◆ **Data supplied**:
━━━━
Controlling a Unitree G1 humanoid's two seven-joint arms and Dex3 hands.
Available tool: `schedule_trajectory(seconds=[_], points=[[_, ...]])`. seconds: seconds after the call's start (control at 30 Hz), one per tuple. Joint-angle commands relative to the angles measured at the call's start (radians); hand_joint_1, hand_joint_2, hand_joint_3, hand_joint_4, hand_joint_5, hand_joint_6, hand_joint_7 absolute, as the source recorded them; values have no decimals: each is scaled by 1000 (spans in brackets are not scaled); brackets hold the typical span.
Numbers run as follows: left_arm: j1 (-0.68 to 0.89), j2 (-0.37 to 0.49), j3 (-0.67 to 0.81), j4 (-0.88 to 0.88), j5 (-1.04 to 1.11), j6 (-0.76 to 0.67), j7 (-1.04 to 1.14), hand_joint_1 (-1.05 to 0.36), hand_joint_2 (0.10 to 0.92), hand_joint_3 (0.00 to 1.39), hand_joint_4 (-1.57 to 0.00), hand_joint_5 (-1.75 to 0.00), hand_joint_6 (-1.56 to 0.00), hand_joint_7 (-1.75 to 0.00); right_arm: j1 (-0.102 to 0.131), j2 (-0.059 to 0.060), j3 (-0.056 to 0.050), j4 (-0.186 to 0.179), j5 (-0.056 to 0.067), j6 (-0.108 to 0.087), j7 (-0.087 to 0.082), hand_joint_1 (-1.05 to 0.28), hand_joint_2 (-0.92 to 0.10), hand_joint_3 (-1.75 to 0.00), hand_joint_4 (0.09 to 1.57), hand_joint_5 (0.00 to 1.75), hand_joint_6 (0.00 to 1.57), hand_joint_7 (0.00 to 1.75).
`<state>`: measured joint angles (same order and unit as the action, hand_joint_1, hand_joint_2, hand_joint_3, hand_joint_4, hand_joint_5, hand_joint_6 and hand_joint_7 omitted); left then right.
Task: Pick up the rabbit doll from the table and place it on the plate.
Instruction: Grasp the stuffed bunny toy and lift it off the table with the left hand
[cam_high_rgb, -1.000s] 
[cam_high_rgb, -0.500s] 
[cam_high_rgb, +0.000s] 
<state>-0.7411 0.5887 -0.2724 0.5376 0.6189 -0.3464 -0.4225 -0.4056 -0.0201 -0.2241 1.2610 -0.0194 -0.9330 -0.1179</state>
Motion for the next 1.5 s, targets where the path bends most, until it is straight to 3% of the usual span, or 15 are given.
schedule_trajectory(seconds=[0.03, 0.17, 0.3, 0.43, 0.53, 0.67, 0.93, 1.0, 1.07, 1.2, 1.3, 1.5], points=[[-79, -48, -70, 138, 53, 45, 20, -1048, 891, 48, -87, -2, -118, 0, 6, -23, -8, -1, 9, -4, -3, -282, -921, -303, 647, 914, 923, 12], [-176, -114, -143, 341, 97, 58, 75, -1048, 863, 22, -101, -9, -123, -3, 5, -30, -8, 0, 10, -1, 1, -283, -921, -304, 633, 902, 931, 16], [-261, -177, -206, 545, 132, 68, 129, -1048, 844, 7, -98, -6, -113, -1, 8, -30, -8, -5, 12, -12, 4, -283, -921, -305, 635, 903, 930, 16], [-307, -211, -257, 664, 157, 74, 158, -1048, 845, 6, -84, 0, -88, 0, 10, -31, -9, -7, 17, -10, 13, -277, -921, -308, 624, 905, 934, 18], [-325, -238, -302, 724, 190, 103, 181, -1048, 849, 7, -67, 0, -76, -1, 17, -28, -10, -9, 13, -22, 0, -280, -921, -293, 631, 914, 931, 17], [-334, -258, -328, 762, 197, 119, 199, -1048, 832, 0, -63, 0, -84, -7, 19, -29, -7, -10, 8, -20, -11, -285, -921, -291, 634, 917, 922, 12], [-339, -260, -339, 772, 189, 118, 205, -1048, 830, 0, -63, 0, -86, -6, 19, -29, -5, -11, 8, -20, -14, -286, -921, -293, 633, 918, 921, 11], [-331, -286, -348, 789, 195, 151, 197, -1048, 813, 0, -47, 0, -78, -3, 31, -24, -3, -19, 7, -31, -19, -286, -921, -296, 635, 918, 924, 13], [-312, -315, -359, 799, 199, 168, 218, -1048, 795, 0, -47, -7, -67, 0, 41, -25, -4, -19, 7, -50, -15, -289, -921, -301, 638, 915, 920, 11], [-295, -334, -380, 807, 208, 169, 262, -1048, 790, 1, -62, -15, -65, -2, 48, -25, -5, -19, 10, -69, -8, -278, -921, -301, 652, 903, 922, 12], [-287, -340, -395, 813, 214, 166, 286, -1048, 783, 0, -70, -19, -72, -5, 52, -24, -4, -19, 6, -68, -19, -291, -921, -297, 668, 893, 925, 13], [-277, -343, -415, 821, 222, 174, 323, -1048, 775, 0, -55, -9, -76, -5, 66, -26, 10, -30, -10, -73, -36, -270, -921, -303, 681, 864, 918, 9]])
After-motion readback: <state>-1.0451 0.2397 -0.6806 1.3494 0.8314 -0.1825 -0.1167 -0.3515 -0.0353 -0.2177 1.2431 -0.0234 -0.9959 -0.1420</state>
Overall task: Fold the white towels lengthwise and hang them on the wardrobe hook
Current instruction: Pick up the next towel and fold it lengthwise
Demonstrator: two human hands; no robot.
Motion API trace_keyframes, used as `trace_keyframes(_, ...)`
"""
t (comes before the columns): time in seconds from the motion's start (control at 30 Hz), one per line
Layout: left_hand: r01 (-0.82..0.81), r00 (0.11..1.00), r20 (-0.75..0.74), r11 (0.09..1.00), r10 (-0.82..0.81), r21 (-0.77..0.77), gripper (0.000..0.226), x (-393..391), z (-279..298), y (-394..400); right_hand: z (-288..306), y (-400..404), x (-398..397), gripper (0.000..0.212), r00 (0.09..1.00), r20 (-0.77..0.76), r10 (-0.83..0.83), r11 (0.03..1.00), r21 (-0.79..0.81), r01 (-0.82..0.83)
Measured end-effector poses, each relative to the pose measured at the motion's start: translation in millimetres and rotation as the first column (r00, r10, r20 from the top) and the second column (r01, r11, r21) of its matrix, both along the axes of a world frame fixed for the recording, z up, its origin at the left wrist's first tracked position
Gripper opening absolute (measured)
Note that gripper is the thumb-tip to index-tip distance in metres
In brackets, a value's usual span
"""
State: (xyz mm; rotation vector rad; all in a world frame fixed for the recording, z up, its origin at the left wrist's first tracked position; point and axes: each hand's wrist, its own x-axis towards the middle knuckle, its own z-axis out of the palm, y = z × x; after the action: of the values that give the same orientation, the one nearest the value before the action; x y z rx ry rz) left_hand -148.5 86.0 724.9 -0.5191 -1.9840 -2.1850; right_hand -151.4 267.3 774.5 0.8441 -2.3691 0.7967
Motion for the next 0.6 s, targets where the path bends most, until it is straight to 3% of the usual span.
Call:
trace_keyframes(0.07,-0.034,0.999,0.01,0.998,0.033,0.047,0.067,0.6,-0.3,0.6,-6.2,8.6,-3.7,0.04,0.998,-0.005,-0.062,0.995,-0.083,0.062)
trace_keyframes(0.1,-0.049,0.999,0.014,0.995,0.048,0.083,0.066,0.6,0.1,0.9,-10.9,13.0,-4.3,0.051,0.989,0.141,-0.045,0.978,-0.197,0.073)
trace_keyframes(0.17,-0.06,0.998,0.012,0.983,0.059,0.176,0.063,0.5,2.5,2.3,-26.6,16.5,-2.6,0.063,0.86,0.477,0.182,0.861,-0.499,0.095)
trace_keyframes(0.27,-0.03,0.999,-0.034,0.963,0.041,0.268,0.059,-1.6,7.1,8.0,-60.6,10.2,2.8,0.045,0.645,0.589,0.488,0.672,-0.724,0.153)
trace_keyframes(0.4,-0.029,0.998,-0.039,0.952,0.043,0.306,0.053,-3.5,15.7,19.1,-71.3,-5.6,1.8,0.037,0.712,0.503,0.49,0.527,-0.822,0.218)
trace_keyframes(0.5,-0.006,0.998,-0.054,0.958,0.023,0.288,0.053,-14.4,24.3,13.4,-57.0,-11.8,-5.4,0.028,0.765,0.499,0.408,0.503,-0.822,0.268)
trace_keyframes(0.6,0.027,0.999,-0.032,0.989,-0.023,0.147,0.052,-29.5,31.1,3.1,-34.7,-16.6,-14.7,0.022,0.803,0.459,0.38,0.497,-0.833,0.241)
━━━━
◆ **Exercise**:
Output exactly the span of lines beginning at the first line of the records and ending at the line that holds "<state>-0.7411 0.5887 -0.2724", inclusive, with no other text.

◆ **Your solution**:
Controlling a Unitree G1 humanoid's two seven-joint arms and Dex3 hands.
Available tool: `schedule_trajectory(seconds=[_], points=[[_, ...]])`. seconds: seconds after the call's start (control at 30 Hz), one per tuple. Joint-angle commands relative to the angles measured at the call's start (radians); hand_joint_1, hand_joint_2, hand_joint_3, hand_joint_4, hand_joint_5, hand_joint_6, hand_joint_7 absolute, as the source recorded them; values have no decimals: each is scaled by 1000 (spans in brackets are not scaled); brackets hold the typical span.
Numbers run as follows: left_arm: j1 (-0.68 to 0.89), j2 (-0.37 to 0.49), j3 (-0.67 to 0.81), j4 (-0.88 to 0.88), j5 (-1.04 to 1.11), j6 (-0.76 to 0.67), j7 (-1.04 to 1.14), hand_joint_1 (-1.05 to 0.36), hand_joint_2 (0.10 to 0.92), hand_joint_3 (0.00 to 1.39), hand_joint_4 (-1.57 to 0.00), hand_joint_5 (-1.75 to 0.00), hand_joint_6 (-1.56 to 0.00), hand_joint_7 (-1.75 to 0.00); right_arm: j1 (-0.102 to 0.131), j2 (-0.059 to 0.060), j3 (-0.056 to 0.050), j4 (-0.186 to 0.179), j5 (-0.056 to 0.067), j6 (-0.108 to 0.087), j7 (-0.087 to 0.082), hand_joint_1 (-1.05 to 0.28), hand_joint_2 (-0.92 to 0.10), hand_joint_3 (-1.75 to 0.00), hand_joint_4 (0.09 to 1.57), hand_joint_5 (0.00 to 1.75), hand_joint_6 (0.00 to 1.57), hand_joint_7 (0.00 to 1.75).
`<state>`: measured joint angles (same order and unit as the action, hand_joint_1, hand_joint_2, hand_joint_3, hand_joint_4, hand_joint_5, hand_joint_6 and hand_joint_7 omitted); left then right.
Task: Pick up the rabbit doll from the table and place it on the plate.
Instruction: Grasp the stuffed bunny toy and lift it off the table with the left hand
[cam_high_rgb, -1.000s] 
[cam_high_rgb, -0.500s] 
[cam_high_rgb, +0.000s] 
<state>-0.7411 0.5887 -0.2724 0.5376 0.6189 -0.3464 -0.4225 -0.4056 -0.0201 -0.2241 1.2610 -0.0194 -0.9330 -0.1179</state>

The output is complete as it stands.